Problem: Output the full listing exactly, character for character.

□ □ □ □ □

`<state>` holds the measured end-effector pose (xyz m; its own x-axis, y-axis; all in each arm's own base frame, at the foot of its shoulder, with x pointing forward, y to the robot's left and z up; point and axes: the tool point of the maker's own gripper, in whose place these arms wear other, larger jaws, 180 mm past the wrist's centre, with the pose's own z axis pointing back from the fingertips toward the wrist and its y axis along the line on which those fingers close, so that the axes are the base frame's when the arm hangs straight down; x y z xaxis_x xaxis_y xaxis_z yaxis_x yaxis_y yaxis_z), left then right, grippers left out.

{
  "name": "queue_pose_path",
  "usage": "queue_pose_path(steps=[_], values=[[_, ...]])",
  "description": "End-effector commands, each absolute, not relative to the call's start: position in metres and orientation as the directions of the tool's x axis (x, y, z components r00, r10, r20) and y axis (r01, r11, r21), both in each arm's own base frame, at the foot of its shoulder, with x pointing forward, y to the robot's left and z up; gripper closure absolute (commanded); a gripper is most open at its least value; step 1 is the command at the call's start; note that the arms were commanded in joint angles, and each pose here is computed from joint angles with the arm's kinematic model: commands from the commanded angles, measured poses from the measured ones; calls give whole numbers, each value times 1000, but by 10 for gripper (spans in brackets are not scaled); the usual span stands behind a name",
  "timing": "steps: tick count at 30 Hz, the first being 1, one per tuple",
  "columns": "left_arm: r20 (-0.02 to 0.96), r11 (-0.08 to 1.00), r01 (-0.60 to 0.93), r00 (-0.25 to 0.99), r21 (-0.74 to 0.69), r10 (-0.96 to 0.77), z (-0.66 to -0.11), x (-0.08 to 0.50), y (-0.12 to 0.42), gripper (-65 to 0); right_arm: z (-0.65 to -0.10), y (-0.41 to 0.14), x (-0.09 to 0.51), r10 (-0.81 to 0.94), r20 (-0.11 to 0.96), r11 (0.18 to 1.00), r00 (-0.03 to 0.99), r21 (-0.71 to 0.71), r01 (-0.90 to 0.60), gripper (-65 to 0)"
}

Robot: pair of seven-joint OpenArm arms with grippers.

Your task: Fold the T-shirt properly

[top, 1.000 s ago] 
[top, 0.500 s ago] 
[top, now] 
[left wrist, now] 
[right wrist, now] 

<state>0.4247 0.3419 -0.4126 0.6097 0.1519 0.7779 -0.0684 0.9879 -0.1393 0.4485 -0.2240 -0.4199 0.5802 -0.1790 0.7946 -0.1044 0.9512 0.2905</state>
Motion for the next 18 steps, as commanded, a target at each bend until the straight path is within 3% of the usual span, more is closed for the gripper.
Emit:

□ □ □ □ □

Exercise answer:
`<state>` holds the measured end-effector pose (xyz m; its own x-axis, y-axis; all in each arm's own base frame, at the foot of its shoulder, with x pointing forward, y to the robot's left and z up; point and axes: the tool point of the maker's own gripper, in whose place these arms wear other, larger jaws, 180 mm past the wrist's centre, with the pose's own z axis pointing back from the fingertips toward the wrist and its y axis along the line on which those fingers close, so that the axes are the base frame's when the arm hangs straight down; x y z xaxis_x xaxis_y xaxis_z yaxis_x yaxis_y yaxis_z), left then right, grippers left out.

{
  "name": "queue_pose_path",
  "usage": "queue_pose_path(steps=[_], values=[[_, ...]])",
  "description": "End-effector commands, each absolute, not relative to the call's start: position in metres and orientation as the directions of the tool's x axis (x, y, z components r00, r10, r20) and y axis (r01, r11, r21), both in each arm's own base frame, at the foot of its shoulder, with x pointing forward, y to the robot's left and z up; gripper closure absolute (commanded); a gripper is most open at its least value; step 1 is the command at the call's start; note that the arms were commanded in joint angles, and each pose here is computed from joint angles with the arm's kinematic model: commands from the commanded angles, measured poses from the measured ones; calls give whole numbers, each value times 1000, but by 10 for gripper (spans in brackets are not scaled); the usual span stands behind a name",
  "timing": "steps: tick count at 30 Hz, the first being 1, one per tuple",
  "columns": "left_arm: r20 (-0.02 to 0.96), r11 (-0.08 to 1.00), r01 (-0.60 to 0.93), r00 (-0.25 to 0.99), r21 (-0.74 to 0.69), r10 (-0.96 to 0.77), z (-0.66 to -0.11), x (-0.08 to 0.50), y (-0.12 to 0.42), gripper (-65 to 0); right_arm: z (-0.65 to -0.10), y (-0.41 to 0.14), x (-0.09 to 0.51), r10 (-0.81 to 0.94), r20 (-0.11 to 0.96), r11 (0.18 to 1.00), r00 (-0.03 to 0.99), r21 (-0.71 to 0.71), r01 (-0.90 to 0.60), gripper (-65 to 0)"
}

Robot: pair of seven-joint OpenArm arms with grippers.

Your task: Fold the T-shirt properly

[top, 1.000 s ago] 
[top, 0.500 s ago] 
[top, now] 
[left wrist, now] 
[right wrist, now] 

<state>0.4247 0.3419 -0.4126 0.6097 0.1519 0.7779 -0.0684 0.9879 -0.1393 0.4485 -0.2240 -0.4199 0.5802 -0.1790 0.7946 -0.1044 0.9512 0.2905</state>
Motion for the next 18 steps, as commanded, a target at each bend until the straight path is within 3% of the usual span, more is closed for the gripper.
Emit:

No additional lines are needed for this answer.